A precise copy of the data is required, with every picture left out.
____ Data below
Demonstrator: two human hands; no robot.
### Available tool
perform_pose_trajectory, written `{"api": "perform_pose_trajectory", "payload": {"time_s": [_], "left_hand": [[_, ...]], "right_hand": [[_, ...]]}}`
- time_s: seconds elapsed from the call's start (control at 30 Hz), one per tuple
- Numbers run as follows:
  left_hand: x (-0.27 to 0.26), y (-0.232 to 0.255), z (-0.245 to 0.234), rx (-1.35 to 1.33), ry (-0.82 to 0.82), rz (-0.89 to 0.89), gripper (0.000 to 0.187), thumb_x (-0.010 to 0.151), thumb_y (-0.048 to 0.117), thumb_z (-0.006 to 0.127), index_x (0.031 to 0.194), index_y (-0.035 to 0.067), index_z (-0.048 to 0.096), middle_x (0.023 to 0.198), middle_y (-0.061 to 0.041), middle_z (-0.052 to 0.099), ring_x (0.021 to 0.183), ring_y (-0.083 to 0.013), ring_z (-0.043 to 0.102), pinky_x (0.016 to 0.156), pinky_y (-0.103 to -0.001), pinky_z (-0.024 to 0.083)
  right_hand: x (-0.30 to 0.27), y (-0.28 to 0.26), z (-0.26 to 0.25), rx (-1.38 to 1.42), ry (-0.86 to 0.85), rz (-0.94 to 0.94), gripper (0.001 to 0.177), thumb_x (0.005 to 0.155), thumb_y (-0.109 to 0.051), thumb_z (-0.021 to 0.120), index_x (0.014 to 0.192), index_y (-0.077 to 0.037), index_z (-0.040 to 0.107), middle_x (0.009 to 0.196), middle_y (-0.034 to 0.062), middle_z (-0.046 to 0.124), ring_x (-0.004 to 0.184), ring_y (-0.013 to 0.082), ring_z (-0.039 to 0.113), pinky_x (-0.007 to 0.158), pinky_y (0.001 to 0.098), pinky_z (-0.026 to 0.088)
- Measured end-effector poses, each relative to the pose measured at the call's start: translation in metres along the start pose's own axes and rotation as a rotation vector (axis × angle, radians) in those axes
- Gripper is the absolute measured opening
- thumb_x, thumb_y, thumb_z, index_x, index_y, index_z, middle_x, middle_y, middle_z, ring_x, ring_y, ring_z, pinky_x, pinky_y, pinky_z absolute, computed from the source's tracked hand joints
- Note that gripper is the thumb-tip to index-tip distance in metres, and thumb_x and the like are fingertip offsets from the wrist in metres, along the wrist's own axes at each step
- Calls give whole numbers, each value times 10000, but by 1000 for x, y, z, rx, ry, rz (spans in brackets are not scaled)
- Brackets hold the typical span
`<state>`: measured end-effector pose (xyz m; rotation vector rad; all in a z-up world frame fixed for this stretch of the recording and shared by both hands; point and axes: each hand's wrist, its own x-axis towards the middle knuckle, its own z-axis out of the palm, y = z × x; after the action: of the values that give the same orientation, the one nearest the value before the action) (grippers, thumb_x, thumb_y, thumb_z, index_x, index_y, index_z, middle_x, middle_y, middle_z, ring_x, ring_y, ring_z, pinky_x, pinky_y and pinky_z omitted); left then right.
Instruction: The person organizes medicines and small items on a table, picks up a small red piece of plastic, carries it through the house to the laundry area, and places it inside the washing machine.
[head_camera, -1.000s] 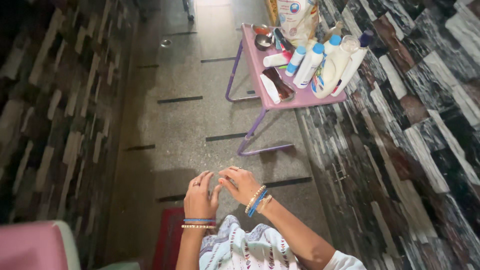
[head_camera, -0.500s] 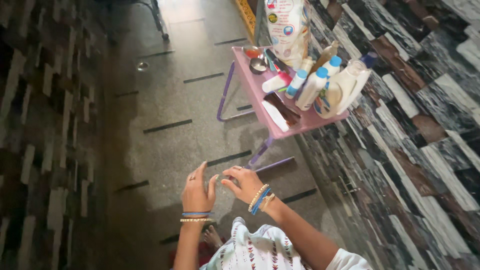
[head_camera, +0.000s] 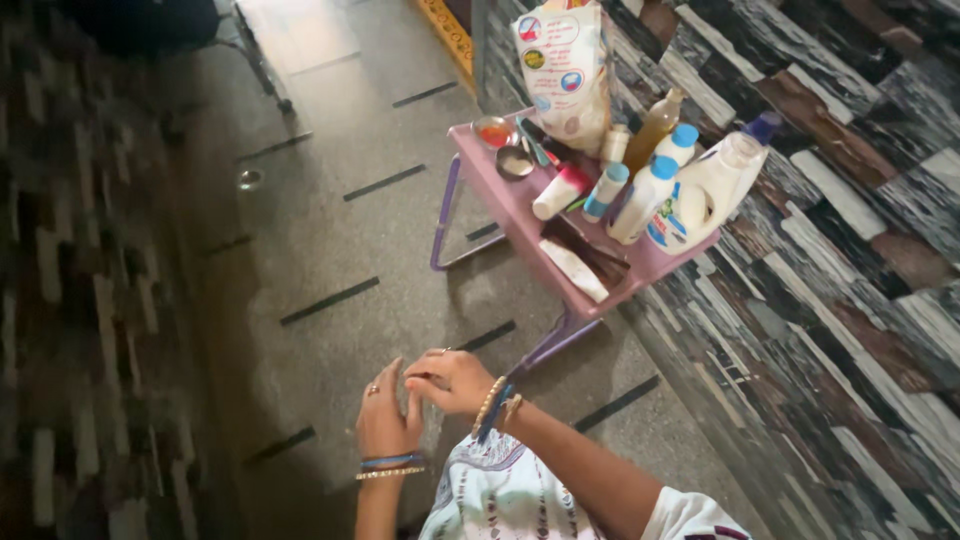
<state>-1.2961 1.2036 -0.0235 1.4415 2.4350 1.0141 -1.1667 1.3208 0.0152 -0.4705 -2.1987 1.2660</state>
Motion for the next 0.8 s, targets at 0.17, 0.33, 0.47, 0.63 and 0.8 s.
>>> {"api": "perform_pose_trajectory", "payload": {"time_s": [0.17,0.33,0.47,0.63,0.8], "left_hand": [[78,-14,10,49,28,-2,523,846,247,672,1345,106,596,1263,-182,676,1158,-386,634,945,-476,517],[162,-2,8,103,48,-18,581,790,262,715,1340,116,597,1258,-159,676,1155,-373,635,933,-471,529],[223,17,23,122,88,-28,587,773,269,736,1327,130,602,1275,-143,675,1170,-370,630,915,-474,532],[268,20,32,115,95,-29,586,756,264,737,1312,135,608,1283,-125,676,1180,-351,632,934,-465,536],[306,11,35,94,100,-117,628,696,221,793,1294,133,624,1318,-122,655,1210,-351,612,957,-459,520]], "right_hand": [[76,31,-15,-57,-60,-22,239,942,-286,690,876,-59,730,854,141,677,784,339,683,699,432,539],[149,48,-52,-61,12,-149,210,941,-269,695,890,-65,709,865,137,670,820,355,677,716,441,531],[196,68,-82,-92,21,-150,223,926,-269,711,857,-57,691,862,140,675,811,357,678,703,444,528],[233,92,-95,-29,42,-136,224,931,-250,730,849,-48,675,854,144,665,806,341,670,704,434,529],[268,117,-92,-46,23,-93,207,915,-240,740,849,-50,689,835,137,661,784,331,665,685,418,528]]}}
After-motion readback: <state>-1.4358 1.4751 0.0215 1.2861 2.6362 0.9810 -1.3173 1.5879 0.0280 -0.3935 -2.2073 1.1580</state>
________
#### Answer space:
Demonstrator: two human hands; no robot.
### Available tool
perform_pose_trajectory, written `{"api": "perform_pose_trajectory", "payload": {"time_s": [_], "left_hand": [[_, ...]], "right_hand": [[_, ...]]}}`
- time_s: seconds elapsed from the call's start (control at 30 Hz), one per tuple
- Numbers run as follows:
  left_hand: x (-0.27 to 0.26), y (-0.232 to 0.255), z (-0.245 to 0.234), rx (-1.35 to 1.33), ry (-0.82 to 0.82), rz (-0.89 to 0.89), gripper (0.000 to 0.187), thumb_x (-0.010 to 0.151), thumb_y (-0.048 to 0.117), thumb_z (-0.006 to 0.127), index_x (0.031 to 0.194), index_y (-0.035 to 0.067), index_z (-0.048 to 0.096), middle_x (0.023 to 0.198), middle_y (-0.061 to 0.041), middle_z (-0.052 to 0.099), ring_x (0.021 to 0.183), ring_y (-0.083 to 0.013), ring_z (-0.043 to 0.102), pinky_x (0.016 to 0.156), pinky_y (-0.103 to -0.001), pinky_z (-0.024 to 0.083)
  right_hand: x (-0.30 to 0.27), y (-0.28 to 0.26), z (-0.26 to 0.25), rx (-1.38 to 1.42), ry (-0.86 to 0.85), rz (-0.94 to 0.94), gripper (0.001 to 0.177), thumb_x (0.005 to 0.155), thumb_y (-0.109 to 0.051), thumb_z (-0.021 to 0.120), index_x (0.014 to 0.192), index_y (-0.077 to 0.037), index_z (-0.040 to 0.107), middle_x (0.009 to 0.196), middle_y (-0.034 to 0.062), middle_z (-0.046 to 0.124), ring_x (-0.004 to 0.184), ring_y (-0.013 to 0.082), ring_z (-0.039 to 0.113), pinky_x (-0.007 to 0.158), pinky_y (0.001 to 0.098), pinky_z (-0.026 to 0.088)
- Measured end-effector poses, each relative to the pose measured at the call's start: translation in metres along the start pose's own axes and rotation as a rotation vector (axis × angle, radians) in those axes
- Gripper is the absolute measured opening
- thumb_x, thumb_y, thumb_z, index_x, index_y, index_z, middle_x, middle_y, middle_z, ring_x, ring_y, ring_z, pinky_x, pinky_y, pinky_z absolute, computed from the source's tracked hand joints
- Note that gripper is the thumb-tip to index-tip distance in metres, and thumb_x and the like are fingertip offsets from the wrist in metres, along the wrist's own axes at each step
- Calls give whole numbers, each value times 10000, but by 1000 for x, y, z, rx, ry, rz (spans in brackets are not scaled)
- Brackets hold the typical span
`<state>`: measured end-effector pose (xyz m; rotation vector rad; all in a z-up world frame fixed for this stretch of the recording and shared by both hands; point and axes: each hand's wrist, its own x-axis towards the middle knuckle, its own z-axis out of the palm, y = z × x; after the action: of the values that give the same orientation, the one nearest the value before the action) (grippers, thumb_x, thumb_y, thumb_z, index_x, index_y, index_z, middle_x, middle_y, middle_z, ring_x, ring_y, ring_z, pinky_x, pinky_y and pinky_z omitted); left then right.
Instruction: The person organizes medicines and small items on a table, picks up a small red piece of plastic, carries it through the house to the laundry area, and places it inside the washing machine.
[head_camera, -1.000s] 
[head_camera, -0.500s] 
[head_camera, +0.000s] 
<state>-1.2961 1.2036 -0.0235 1.4415 2.4350 1.0141 -1.1667 1.3208 0.0152 -0.4705 -2.1987 1.2660</state>
Motion for the next 0.8 s, targets at 0.17, 0.33, 0.47, 0.63 and 0.8 s.
>>> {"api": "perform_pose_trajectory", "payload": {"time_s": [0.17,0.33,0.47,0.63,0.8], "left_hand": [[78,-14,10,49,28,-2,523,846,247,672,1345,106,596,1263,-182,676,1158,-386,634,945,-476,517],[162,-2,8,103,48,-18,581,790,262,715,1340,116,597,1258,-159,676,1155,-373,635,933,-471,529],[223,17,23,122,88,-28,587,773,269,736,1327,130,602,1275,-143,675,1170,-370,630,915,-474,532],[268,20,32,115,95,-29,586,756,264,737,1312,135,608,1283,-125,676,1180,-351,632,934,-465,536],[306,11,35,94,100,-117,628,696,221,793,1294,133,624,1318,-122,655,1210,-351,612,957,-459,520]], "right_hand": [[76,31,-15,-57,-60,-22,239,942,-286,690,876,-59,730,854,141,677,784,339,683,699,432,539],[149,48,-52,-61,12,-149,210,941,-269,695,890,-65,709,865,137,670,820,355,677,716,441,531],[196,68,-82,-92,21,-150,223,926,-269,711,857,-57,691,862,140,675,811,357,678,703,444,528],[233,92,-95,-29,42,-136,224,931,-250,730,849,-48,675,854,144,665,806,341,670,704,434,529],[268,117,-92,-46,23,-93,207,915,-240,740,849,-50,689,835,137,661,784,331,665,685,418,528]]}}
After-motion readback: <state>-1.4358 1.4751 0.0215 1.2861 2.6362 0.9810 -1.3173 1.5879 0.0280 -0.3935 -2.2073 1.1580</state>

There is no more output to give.